Covid-19: Pandemic will cast “a long shadow” on mental health, warns England’s CMOBMJ 2021; 373 doi: https://doi.org/10.1136/bmj.n1655 (Published 28 June 2021) Cite this as: BMJ 2021;373:n1655
The covid-19 pandemic will continue to impact mental health and the provision of psychiatric services for a considerable period, England’s chief medical officer has warned.
Speaking at the Royal College of Psychiatrists international congress, held online on 23 June, Chris Whitty stressed that even if the pandemic were to end now, it would cast “a long shadow on mental health, on provision for mental health, on our understanding of disease, and the research elements that will arise from it.”
Whitty said the pandemic had led to considerable fear and public anxiety—particularly at the start of the first wave—and noted the impact of national lockdowns on people’s social support and financial vulnerability. “The mental health elements of the lockdowns and public anxiety were often underplayed,” he told delegates.
He described difficulties for people who required formal mental health care who may have had less access to face to face consultations, struggled to obtain medication in lockdown, and faced reductions of their informal support through friends and family. “Something that is different is the chronic nature of this pandemic. This has gone on now for 18 months and will continue.” Whitty added. “This has provided a significant challenge to the provision of mental health services, and a very significant sense of exacerbating factors for previous mental health conditions.”
Whitty also noted that while there is an ending in sight to the pandemic, it is closer in high income settings than low income settings.

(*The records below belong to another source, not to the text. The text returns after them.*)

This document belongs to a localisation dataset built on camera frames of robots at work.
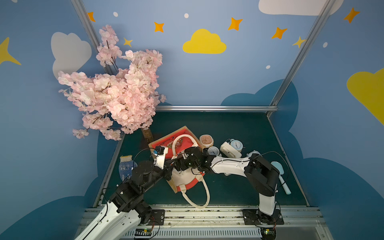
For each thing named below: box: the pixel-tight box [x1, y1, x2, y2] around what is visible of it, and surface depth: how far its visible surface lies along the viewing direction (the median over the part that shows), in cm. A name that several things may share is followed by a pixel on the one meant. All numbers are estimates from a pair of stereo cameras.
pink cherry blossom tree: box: [58, 24, 166, 143], surface depth 62 cm
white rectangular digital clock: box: [220, 141, 242, 159], surface depth 96 cm
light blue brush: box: [270, 161, 292, 195], surface depth 88 cm
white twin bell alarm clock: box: [208, 146, 220, 156], surface depth 97 cm
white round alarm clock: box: [226, 139, 246, 153], surface depth 100 cm
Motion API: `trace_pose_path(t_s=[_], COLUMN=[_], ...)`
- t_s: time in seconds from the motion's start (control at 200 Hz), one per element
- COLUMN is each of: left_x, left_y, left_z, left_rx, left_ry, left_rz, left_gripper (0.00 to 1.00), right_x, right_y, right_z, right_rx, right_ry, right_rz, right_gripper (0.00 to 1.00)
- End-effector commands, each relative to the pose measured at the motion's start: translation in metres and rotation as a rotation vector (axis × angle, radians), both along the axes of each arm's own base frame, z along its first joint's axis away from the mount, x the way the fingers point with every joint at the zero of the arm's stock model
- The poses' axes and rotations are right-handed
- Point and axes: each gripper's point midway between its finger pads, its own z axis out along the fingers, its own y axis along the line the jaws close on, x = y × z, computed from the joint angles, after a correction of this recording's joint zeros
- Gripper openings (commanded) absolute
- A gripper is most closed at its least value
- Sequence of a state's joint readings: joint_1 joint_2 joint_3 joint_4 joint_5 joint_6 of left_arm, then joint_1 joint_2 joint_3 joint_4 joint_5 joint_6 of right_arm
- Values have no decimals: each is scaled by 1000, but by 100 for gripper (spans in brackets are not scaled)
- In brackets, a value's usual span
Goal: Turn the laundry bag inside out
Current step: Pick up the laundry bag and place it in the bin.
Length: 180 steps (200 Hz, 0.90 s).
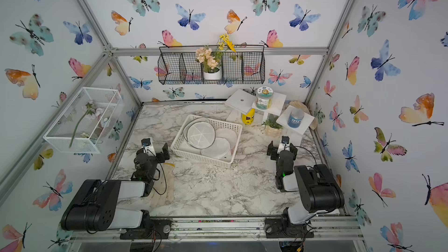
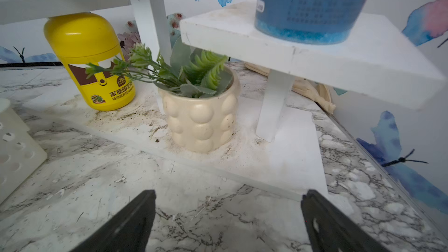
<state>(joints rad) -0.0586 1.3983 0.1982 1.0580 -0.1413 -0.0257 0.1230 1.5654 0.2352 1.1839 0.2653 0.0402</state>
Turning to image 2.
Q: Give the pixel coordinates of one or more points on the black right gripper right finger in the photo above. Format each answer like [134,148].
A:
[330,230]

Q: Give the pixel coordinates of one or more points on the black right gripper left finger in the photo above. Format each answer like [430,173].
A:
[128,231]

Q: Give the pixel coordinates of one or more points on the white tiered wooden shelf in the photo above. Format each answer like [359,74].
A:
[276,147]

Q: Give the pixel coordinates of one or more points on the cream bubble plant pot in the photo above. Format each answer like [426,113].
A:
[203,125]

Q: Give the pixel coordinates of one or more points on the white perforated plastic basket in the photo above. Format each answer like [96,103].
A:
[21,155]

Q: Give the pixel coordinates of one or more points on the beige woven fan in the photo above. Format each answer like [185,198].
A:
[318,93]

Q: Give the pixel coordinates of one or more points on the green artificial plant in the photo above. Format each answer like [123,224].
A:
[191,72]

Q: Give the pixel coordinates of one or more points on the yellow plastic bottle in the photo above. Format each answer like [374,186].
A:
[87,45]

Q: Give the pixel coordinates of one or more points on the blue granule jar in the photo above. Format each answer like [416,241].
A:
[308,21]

“Covid is going to continue causing significant waves, even assuming we don’t get any major vaccine escape mutations, for the rest of 2021, into 2022, and possibly 2023.” He reiterated recent warnings1 that there would continue to be difficulties in the medium and long term, but that high income countries may learn to manage the virus and live with it as a mainly seasonal disease that is largely controlled by polyvariant vaccinations. “In high income countries, I expect that the impact of vaccination over the next few months will mean that the current wave we are getting from the delta variant, which is undoubtedly going to reach some height in the UK, will have much less impact than previous waves,” though he added that this impact would still be substantial.